What the exercise asks:
Omit all pictures, then retype exactly the lines from the one that contains "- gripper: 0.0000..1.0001" through the end of the listing.

Source material:

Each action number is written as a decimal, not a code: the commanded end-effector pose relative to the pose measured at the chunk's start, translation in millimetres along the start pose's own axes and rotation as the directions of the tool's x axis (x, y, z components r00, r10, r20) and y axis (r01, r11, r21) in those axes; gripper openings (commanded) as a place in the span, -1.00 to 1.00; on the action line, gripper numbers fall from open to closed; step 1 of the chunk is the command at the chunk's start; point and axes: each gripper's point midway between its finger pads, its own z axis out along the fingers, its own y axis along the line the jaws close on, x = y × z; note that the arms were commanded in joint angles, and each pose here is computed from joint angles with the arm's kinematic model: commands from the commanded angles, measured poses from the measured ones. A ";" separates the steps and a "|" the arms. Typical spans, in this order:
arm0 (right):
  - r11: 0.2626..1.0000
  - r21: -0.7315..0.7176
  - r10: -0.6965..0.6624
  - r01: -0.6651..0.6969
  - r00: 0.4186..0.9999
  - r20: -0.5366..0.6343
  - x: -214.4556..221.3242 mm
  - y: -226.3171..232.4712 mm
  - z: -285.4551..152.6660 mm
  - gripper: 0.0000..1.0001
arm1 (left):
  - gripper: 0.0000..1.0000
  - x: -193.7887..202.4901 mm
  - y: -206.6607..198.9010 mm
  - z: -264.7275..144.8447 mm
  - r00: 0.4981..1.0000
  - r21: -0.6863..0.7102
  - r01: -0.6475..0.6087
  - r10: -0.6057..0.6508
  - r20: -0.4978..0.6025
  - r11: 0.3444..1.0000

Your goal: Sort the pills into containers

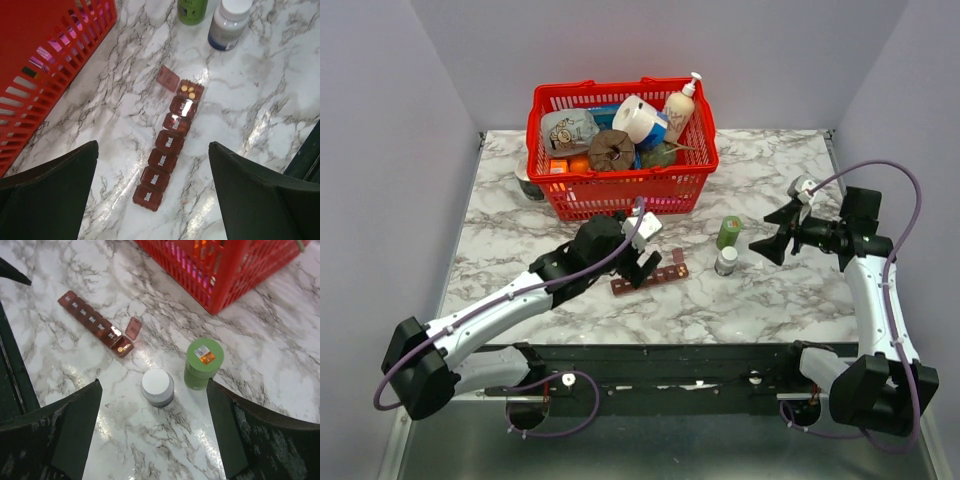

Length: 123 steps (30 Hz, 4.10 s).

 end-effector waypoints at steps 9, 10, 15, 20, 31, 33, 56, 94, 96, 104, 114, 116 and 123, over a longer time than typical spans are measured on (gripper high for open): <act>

Response to the task:
  - gripper: 0.0000..1.0001
arm1 (left):
  - gripper: 0.0000..1.0000
  - x: -193.7887..202.4901 mm
  - y: -206.6607..198.9010 mm
  - z: -264.7275..144.8447 mm
  - r00: 0.4981..1.0000
  - r21: -0.6863..0.7102
  - r01: -0.6475..0.6087
  - r10: -0.6057..0.6508
  - r20: -0.4978..0.6025
  - r11: 0.3444..1.0000

Your goal: Sort the pills into containers


Length: 123 steps (30 Hz, 4.10 s).

 end-effector waypoints at steps 9, 10, 15, 20, 31, 33, 56, 94, 96, 104, 114, 116 and 123, over a longer time than typical spans are measured on (gripper high for open): <act>

The work on the exercise is done.